Cyber Incident Victim: NZBGeek
Date:
Nov 2020
Location:
New Zealand
Summary
A Usenet indexing service suffered a security breach involving an SQL exploit that deployed a JavaScript-based keylogger on its website, leading to the theft of user credentials, email addresses, and credit card information. The attackers intercepted payment details during checkout via a method resembling Magecart-style skimming attacks, capturing data entered by users after the compromise. While the service stated it did not store payment details directly, the keylogger collected information submitted through its interface. Affected individuals were advised to monitor financial accounts and update reused credentials due to potential exposure of sensitive data.

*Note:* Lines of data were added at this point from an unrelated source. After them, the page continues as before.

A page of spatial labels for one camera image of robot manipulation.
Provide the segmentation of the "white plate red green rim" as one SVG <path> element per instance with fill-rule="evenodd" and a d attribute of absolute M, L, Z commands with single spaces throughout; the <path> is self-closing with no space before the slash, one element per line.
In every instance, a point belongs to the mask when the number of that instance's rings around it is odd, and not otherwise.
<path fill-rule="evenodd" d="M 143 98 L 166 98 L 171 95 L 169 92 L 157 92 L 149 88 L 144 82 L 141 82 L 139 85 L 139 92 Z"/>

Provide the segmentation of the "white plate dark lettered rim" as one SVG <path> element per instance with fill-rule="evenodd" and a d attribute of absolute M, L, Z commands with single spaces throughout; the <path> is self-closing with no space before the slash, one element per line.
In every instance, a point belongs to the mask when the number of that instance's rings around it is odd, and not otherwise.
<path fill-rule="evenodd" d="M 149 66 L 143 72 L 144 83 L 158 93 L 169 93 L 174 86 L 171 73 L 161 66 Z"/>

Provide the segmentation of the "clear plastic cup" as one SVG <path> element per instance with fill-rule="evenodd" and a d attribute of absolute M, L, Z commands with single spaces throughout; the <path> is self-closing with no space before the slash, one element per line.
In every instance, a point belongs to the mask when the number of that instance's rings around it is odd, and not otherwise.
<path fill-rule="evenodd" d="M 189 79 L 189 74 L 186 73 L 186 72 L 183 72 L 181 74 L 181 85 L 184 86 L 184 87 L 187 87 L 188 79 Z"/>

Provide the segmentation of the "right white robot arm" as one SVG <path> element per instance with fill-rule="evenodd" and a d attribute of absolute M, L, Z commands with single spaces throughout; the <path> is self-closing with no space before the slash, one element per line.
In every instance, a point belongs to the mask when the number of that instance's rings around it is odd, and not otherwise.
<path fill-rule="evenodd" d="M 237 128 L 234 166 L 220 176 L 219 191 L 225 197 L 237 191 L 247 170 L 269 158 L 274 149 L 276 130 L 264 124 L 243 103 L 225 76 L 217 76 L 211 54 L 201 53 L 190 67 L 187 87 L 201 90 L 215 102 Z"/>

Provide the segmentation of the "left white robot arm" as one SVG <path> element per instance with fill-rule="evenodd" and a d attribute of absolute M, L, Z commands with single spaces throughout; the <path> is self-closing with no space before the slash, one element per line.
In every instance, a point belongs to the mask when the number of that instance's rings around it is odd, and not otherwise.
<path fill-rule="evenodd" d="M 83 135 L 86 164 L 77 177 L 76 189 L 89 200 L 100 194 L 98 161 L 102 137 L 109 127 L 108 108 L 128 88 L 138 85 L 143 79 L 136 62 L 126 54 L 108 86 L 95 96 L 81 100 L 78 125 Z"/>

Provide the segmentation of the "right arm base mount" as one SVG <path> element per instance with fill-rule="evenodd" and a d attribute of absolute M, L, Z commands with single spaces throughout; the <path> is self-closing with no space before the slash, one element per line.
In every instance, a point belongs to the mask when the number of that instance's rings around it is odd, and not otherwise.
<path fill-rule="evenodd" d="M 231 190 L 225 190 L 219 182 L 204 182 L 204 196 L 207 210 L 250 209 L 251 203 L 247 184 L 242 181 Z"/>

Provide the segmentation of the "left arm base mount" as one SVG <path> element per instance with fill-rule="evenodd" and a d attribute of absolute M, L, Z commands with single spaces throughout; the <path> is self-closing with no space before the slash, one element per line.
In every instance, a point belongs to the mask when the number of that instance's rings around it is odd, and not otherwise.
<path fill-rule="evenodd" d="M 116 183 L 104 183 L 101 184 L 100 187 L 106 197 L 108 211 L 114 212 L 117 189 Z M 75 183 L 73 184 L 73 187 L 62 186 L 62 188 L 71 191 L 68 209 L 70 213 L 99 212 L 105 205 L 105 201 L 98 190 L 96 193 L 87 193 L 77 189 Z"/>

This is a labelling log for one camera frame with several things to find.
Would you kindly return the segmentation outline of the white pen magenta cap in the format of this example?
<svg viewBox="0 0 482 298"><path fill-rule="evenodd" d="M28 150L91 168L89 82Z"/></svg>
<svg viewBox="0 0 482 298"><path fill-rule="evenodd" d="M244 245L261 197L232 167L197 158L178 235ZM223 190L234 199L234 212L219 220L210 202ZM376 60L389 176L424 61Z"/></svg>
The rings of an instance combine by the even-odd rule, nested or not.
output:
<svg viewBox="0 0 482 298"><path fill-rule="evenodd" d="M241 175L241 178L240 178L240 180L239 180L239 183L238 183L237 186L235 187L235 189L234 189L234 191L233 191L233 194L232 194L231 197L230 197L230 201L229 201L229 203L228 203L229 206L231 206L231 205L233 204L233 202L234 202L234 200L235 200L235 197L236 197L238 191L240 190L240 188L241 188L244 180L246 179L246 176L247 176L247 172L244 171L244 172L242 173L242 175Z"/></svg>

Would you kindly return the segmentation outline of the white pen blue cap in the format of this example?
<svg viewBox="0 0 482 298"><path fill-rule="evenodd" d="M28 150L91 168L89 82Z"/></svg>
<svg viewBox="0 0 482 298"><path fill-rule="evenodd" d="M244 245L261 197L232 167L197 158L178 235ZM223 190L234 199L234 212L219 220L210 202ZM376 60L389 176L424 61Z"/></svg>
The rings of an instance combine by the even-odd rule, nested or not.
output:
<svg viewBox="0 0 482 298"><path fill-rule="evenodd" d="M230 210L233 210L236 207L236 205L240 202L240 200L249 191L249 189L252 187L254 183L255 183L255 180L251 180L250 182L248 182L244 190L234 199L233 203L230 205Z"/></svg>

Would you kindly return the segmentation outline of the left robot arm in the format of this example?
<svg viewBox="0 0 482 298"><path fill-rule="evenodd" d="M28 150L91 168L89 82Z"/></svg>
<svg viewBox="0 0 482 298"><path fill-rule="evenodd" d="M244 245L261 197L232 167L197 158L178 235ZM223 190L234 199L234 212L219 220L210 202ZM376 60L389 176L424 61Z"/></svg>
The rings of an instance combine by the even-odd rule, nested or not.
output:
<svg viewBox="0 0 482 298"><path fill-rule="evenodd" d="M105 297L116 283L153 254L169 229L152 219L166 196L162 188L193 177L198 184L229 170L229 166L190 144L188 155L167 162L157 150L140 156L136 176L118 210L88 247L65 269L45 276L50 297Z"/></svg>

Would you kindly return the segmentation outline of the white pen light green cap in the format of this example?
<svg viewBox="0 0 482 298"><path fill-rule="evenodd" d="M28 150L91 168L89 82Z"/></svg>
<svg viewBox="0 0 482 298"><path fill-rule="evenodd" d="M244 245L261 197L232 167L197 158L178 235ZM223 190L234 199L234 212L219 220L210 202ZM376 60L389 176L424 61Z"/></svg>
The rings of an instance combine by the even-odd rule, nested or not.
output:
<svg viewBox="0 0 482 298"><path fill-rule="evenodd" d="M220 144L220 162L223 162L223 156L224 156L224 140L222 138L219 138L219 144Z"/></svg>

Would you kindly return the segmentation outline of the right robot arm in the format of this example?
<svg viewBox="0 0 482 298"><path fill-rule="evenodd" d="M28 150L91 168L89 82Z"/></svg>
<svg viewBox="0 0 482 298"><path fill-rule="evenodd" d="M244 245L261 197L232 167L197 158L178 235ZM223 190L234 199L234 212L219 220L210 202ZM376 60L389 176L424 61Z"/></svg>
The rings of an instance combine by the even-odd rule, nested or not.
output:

| CIA Posture | Motives | Tactics, Techniques & Procedures |
|---|---|---|
| Available to members | 1 motive | 1 technique |
| Threat Actors | Type | Location |
|---|---|---|
| 0 actors | Available to members | Available to members |
Description
NZBGeek, a Usenet indexing service established in 2012 and known for facilitating access to pirated content, suffered a cybersecurity breach involving the theft of user data, including credit card information. The incident was publicly disclosed by the site’s operators on December 27, 2020, though forensic analysis indicated the attack originated earlier, on November 20, when attackers compromised the site’s infrastructure. Hackers exploited an SQL vulnerability to deploy a JavaScript-based keylogger designed to intercept user-submitted information during website interactions. This keylogger operated by capturing data entered by users, particularly during checkout processes, before it was transmitted to the site’s legitimate backend systems. While NZBGeek itself did not store credit card details, the keylogger enabled the theft of such information in real-time as users entered it, alongside usernames, email addresses, and encrypted passwords. The attack methodology aligned with characteristics of Magecart-style digital skimming campaigns, which typically inject malicious code into payment pages to harvest financial data during transactions. All users who accessed NZBGeek between November 20 and December 27 were potentially affected, exposing them to risks of financial fraud and credential misuse.
The site’s operators, including an individual using the pseudonym “Jeeves,” confirmed the breach in communications with TorrentFreak, emphasizing that encrypted passwords were compromised but acknowledging the heightened risk for users who reused credentials across multiple platforms. They advised impacted individuals to notify their credit card issuers to prevent unauthorized transactions and to change passwords on any accounts sharing credentials with NZBGeek, additionally recommending the adoption of two-factor authentication where available. The incident underscored the persistent threat of Magecart attacks, which had previously targeted major entities like British Airways, Ticketmaster, and Newegg, exploiting web application vulnerabilities to intercept sensitive data. NZBGeek’s breach highlighted operational security gaps in niche online services catering to piracy-related activities, despite their paid subscription models. No specific attribution for the attack was provided, nor were details disclosed regarding the detection timeline or containment measures beyond the removal of the keylogger. The compromise demonstrated the continued viability of Usenet as a piracy vector while exposing its user base to tangible financial and reputational harm stemming from insufficient cybersecurity safeguards.